WHAT THE TASK REQUIRES
Show all lines from the listing below that contain "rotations".

DATASET SECTION

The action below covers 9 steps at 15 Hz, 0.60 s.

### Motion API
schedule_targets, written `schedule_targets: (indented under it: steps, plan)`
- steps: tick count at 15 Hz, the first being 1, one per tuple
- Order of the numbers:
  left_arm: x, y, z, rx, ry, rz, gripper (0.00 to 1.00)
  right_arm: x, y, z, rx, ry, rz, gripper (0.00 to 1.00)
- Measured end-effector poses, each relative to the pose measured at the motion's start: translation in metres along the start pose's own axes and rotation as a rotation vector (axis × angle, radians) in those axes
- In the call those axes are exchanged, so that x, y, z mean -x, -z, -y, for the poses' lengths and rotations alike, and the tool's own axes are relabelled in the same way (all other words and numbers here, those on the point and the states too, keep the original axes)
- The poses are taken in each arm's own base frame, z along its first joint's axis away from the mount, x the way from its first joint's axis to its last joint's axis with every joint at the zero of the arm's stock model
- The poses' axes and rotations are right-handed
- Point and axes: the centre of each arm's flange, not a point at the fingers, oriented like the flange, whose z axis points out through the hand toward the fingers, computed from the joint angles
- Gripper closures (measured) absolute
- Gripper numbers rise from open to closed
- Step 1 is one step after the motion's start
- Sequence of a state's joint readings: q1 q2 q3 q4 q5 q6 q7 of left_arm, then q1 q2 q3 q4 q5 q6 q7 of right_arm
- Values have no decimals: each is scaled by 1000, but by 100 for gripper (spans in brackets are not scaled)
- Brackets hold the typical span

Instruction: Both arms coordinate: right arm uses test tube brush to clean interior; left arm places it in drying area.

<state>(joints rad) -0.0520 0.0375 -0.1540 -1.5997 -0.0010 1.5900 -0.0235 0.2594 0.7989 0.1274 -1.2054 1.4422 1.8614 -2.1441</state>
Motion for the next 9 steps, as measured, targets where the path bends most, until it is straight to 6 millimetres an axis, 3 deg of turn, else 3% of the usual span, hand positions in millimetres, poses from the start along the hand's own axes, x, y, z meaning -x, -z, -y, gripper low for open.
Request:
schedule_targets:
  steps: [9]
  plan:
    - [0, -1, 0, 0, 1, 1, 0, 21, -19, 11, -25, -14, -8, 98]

YOUR RESPONSE
- In the call those axes are exchanged, so that x, y, z mean -x, -z, -y, for the poses' lengths and rotations alike, and the tool's own axes are relabelled in the same way (all other words and numbers here, those on the point and the states too, keep the original axes)
- The poses' axes and rotations are right-handed

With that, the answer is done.